# Israel



## justforus (Jul 28, 2008)

Can I go there? There was a ban on entering UAE with Israel stamp in your passport, I thought it had been lifted? Anyone know. 

Ta


----------



## Nightshadow (Sep 21, 2010)

I might be wrong but my understanding is if you've been to Israel, then some predominantly Muslim countries will not let you enter (Iran or Syria for example) whilst others look the other way... but, I havent heard anything the other way around. I even have friends that have made a point of visiting as many Arab countries FIRST before making a trip to Israel, in case they are never able to go back to visit. 

This might all be hearsay, but I dont think you should have a problem entering Israel with UAE stamps.

EDIT: Also, I would call the Israel version of border control or immigration directly and ask if visitors are denied entry. Better to find out from them if something has been recently changed or updated in their rules/ regs .


----------



## justforus (Jul 28, 2008)

Thanks, I'll have a look at the UAE embassy to check.


----------



## Andy Capp (Oct 5, 2008)

Or get a second passport, it's relatively easy.


----------



## zin (Oct 28, 2010)

I've also heard Israeli passport control stamp a white piece of paper when entering rather than stamping your passport.


----------



## Confiture (Jan 9, 2011)

zin said:


> I've also heard Israeli passport control stamp a white piece of paper when entering rather than stamping your passport.



I visited Tel Aviv last year and the Israeli passport control went through my passport, found the UAE stamp and purposely placed his stamp on the same page.

Since then, I have invested in a second passport & now use it for UAE, Saudi and Oman.

You may get through but wil face questions at immigration.

I was all for the "making life easy" option.


----------



## Moe78 (Oct 29, 2010)

I am told Israel is quite expensive, plus visiting that place and helping their businesses just perpetuates their racist attitudes. 

I heard some people get the visa stamped on a piece of paper provided to them by Israel or something similar, not having to get a new passport.


----------



## Elphaba (Jan 24, 2008)

justforus said:


> Can I go there? There was a ban on entering UAE with Israel stamp in your passport, I thought it had been lifted? Anyone know.
> 
> Ta


This is just urban myth. You will not be banned from entering the UAE if you have an Israeli stamp in your passport. 

You may be asked a few questions which is why some people prefer to get the Israelis to stamp a piece of paper. You cannot travel direclty to Israel and if you have UAE residency it could be easier to have the paper stamped, in caseyou get some daft jobsworth at customs.

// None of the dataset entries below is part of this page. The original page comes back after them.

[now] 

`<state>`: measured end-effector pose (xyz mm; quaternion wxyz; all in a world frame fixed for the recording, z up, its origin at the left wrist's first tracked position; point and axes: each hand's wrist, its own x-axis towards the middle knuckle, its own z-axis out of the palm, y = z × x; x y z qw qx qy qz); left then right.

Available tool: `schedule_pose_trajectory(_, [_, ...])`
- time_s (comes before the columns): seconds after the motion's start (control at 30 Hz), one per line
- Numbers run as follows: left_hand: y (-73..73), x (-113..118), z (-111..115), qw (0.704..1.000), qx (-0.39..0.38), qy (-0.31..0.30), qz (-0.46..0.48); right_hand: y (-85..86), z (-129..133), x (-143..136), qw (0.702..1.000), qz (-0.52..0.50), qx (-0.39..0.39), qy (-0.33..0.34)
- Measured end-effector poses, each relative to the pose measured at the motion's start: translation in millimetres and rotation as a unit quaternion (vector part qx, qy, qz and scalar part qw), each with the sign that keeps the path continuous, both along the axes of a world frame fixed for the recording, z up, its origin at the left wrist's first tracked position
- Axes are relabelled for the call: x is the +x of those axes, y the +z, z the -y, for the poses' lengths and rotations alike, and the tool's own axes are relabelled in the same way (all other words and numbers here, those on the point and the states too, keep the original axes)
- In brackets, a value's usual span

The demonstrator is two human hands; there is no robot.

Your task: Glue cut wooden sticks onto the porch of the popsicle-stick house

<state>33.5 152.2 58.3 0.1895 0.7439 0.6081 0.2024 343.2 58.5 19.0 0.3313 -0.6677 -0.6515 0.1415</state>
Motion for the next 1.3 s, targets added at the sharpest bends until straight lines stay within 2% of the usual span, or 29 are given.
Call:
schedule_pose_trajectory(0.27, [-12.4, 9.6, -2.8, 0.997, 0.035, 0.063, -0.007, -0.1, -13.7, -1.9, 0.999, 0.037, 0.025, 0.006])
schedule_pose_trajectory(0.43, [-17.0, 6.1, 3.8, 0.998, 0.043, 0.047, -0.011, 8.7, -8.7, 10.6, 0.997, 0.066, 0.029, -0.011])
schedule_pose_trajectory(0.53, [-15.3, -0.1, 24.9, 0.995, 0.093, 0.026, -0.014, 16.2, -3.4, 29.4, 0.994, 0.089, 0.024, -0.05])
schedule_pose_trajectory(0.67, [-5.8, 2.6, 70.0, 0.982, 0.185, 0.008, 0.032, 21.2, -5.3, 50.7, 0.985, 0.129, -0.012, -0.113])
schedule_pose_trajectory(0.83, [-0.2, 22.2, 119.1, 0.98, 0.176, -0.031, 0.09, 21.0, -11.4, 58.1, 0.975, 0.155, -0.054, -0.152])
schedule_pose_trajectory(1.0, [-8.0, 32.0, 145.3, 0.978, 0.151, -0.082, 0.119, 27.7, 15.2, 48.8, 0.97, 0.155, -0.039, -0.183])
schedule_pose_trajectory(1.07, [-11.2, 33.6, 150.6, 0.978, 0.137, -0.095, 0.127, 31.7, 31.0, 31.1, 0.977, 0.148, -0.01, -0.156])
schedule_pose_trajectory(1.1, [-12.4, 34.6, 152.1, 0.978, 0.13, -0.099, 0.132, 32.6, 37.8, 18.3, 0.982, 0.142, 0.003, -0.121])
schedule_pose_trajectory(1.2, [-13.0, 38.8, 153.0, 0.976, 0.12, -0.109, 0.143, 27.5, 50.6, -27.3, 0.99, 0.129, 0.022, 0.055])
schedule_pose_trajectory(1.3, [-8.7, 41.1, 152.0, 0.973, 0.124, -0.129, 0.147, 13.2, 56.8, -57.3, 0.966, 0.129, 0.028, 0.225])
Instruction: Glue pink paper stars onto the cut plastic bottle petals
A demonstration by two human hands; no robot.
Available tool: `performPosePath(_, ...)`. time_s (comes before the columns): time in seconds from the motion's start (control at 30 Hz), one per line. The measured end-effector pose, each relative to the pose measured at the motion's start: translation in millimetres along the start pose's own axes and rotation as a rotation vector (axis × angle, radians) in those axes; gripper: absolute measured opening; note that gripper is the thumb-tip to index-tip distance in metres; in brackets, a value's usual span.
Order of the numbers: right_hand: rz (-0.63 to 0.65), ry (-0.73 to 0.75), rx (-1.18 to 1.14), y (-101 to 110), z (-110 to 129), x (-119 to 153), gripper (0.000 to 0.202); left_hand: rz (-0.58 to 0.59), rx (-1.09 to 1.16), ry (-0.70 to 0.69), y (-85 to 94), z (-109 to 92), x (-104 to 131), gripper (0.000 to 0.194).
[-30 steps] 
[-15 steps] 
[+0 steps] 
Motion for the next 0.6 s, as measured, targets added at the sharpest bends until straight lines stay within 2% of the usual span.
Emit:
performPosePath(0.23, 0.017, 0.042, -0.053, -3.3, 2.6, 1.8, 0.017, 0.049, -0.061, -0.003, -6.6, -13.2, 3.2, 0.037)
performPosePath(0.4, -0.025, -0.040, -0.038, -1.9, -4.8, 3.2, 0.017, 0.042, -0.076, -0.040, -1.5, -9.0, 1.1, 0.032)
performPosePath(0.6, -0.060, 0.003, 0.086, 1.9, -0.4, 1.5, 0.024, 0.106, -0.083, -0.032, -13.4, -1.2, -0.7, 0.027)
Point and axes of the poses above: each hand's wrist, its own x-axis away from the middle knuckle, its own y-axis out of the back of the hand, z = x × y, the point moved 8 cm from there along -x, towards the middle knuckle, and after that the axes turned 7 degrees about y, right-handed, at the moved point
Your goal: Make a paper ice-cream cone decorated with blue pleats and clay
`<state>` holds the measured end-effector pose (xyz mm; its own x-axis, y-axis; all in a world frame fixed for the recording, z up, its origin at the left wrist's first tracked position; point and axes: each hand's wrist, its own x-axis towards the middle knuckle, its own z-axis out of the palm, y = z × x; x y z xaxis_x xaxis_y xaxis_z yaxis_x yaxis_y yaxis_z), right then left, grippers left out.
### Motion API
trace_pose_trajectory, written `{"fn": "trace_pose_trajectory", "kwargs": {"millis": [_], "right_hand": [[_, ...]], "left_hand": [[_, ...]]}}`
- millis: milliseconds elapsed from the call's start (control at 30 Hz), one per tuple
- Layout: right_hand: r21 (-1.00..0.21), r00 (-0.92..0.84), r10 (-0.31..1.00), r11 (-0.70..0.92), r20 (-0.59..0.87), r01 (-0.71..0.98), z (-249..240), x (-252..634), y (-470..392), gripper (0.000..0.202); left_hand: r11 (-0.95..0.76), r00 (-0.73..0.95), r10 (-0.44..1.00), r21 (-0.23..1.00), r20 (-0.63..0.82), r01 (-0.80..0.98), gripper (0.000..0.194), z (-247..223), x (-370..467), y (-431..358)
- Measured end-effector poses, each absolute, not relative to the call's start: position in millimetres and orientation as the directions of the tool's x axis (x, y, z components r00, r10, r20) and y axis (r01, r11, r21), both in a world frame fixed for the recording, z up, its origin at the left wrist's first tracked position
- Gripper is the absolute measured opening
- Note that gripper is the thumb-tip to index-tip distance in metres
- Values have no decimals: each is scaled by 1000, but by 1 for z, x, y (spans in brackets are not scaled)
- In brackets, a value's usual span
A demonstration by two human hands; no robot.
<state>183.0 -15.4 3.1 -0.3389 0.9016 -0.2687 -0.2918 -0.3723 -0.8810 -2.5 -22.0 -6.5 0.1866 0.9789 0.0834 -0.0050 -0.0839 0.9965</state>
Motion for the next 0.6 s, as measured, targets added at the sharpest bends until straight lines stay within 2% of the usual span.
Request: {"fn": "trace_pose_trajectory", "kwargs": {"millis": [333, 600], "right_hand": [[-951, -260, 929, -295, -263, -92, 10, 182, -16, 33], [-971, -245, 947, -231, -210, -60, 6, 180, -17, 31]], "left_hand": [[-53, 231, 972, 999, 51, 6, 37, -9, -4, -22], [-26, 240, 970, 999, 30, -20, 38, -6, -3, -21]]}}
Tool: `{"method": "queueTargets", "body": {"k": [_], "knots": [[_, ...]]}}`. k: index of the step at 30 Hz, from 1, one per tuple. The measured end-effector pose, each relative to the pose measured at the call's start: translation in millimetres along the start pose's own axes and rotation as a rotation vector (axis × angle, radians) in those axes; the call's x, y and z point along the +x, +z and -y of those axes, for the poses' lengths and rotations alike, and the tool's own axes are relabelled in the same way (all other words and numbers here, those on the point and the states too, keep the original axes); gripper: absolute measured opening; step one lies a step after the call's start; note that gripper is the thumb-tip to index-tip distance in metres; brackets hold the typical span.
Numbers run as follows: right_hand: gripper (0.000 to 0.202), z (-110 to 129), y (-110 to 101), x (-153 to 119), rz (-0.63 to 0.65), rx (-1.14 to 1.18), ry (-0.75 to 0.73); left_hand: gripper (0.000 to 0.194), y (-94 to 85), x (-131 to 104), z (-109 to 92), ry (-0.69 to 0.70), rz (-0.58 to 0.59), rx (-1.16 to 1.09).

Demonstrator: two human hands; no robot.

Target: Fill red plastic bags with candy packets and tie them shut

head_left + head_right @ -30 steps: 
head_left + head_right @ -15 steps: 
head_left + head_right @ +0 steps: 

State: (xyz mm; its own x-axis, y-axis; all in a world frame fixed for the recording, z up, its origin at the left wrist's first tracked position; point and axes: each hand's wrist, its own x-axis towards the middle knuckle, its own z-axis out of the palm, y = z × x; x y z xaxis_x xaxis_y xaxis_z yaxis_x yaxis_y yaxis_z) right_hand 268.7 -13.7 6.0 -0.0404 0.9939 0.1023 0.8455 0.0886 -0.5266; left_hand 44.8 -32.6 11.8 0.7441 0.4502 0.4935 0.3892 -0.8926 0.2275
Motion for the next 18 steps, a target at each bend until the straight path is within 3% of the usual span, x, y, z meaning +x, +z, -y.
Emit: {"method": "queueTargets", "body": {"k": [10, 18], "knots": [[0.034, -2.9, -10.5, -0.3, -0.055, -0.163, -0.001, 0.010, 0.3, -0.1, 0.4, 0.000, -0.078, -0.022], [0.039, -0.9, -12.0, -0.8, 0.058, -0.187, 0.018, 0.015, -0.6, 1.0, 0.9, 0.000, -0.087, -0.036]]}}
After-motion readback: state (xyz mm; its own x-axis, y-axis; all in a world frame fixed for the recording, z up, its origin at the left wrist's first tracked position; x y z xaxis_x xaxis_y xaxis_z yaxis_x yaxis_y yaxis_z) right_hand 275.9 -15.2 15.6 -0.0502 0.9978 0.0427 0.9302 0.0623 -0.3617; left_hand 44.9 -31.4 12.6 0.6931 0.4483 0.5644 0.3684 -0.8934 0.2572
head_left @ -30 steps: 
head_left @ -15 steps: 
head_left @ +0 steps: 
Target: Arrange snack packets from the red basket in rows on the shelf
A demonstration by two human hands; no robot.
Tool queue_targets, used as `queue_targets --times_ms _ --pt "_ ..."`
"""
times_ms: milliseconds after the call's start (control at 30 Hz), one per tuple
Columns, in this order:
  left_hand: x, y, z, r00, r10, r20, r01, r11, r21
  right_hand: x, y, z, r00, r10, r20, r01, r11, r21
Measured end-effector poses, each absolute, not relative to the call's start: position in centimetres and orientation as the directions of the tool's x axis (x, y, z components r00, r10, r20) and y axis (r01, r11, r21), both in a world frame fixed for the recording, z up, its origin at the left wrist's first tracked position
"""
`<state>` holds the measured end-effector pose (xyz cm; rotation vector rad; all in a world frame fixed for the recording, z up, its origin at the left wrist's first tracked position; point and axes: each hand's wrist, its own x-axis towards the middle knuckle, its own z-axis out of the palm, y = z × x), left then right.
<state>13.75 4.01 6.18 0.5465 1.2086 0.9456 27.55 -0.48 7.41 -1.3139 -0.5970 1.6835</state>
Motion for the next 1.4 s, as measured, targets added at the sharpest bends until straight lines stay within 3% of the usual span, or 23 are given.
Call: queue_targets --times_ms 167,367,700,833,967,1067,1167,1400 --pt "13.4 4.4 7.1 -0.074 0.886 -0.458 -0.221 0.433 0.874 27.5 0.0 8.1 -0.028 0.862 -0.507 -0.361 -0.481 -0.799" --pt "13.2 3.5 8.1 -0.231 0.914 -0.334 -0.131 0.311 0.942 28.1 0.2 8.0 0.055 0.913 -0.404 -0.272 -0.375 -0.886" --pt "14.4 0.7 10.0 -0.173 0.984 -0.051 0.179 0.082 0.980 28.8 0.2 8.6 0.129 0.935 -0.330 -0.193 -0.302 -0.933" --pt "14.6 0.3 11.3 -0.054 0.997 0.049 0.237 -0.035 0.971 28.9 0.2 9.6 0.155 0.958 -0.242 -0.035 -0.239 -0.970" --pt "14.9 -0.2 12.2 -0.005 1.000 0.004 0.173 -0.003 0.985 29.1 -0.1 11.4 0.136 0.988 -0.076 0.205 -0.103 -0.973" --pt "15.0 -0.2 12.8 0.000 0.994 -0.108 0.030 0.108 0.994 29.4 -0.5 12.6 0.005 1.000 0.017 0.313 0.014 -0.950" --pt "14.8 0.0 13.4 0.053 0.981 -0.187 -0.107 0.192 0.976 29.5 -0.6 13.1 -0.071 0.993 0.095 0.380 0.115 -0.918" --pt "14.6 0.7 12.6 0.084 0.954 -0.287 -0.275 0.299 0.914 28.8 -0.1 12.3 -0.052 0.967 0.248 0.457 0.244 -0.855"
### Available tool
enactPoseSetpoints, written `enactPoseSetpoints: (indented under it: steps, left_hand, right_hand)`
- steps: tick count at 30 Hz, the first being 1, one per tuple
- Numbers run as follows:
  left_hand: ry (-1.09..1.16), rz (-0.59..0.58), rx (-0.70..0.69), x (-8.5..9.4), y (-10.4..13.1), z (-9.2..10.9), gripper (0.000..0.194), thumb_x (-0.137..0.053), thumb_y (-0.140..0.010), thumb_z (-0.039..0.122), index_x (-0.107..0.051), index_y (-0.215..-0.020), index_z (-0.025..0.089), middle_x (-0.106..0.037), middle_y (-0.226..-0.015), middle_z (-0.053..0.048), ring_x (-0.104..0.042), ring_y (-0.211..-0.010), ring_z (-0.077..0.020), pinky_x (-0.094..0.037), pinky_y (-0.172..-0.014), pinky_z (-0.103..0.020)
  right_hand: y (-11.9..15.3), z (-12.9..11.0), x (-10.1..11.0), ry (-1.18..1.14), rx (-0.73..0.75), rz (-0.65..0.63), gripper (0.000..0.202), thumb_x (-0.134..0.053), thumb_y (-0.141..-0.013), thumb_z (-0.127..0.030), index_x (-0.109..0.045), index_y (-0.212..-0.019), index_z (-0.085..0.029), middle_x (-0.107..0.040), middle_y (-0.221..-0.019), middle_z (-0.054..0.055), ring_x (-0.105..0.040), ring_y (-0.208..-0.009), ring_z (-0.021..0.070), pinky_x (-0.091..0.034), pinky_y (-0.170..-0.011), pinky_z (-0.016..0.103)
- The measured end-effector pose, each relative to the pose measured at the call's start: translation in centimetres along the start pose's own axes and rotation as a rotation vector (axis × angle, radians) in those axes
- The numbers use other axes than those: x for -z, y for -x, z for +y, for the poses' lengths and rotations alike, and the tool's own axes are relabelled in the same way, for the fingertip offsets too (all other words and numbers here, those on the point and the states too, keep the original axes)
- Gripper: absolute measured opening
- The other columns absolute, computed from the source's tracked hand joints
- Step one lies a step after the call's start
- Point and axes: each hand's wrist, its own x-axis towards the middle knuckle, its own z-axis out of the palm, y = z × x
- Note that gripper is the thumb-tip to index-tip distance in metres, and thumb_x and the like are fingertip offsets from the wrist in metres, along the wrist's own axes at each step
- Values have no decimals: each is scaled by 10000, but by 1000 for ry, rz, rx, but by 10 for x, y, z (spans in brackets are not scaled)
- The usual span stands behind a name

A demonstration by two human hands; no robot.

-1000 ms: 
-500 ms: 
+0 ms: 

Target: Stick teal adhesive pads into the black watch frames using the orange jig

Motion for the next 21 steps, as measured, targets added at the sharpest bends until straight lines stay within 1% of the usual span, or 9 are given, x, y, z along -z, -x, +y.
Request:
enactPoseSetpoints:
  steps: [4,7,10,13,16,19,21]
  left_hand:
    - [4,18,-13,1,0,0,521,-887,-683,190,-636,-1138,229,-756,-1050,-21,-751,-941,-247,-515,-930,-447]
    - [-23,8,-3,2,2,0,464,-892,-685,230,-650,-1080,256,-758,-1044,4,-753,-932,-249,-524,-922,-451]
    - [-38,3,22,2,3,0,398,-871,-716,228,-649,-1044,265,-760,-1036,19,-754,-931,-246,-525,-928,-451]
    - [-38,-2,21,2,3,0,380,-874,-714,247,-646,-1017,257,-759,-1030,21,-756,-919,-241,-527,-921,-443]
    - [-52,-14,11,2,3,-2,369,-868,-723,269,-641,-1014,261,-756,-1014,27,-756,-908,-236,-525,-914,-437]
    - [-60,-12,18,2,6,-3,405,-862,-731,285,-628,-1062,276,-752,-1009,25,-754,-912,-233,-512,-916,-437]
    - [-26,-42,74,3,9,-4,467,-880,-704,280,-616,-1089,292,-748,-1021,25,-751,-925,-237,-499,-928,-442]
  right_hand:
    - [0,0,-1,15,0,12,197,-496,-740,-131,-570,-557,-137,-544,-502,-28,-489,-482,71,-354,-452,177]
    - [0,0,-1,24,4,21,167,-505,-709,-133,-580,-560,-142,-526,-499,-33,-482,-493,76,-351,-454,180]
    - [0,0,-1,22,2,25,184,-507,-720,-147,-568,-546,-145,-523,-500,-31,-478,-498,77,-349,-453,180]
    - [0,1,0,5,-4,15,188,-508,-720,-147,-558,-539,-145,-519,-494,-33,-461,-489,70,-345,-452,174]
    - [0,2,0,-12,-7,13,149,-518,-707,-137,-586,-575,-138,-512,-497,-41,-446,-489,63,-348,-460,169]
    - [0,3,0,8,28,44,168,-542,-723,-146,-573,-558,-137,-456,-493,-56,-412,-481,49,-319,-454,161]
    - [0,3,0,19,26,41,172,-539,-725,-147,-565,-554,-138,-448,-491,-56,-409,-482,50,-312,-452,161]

Legally however, it is not an issue, despite the scaremongering guesses of some people.
-


----------



## Nightshadow (Sep 21, 2010)

zin said:


> I've also heard Israeli passport control stamp a white piece of paper when entering rather than stamping your passport.



Aye, some of my friends and clients have opted for that option as well, to avoid having it on their passports. 

Its not a big deal as you might think and certainly not from Israel's end. Have a great trip!


----------



## Moe78 (Oct 29, 2010)

Bear in mind they sometimes single people out for more thorough checks and those can take hours. Happened to someone I knew, they stopped her and let her mother through. While she was waiting she saw random people with random names, ethnicities and skin colour. Everything was fine but it's a nuisance.


----------



## Jynxgirl (Nov 27, 2009)

Go to Jordan and then go into israel. It is easier everyone says then flying out somewhere then to fly into, then have to fly out to somewhere else, then to fly back into the uae. Would love to make this trek... Good luck!


----------



## justforus (Jul 28, 2008)

Thanks for replies, was going to do some volunteering and the airport collection is Tel avi. I'll pick somewhere else, I did wonder why I couldn't fly directly Elphaba, hence the question.
Thanks


----------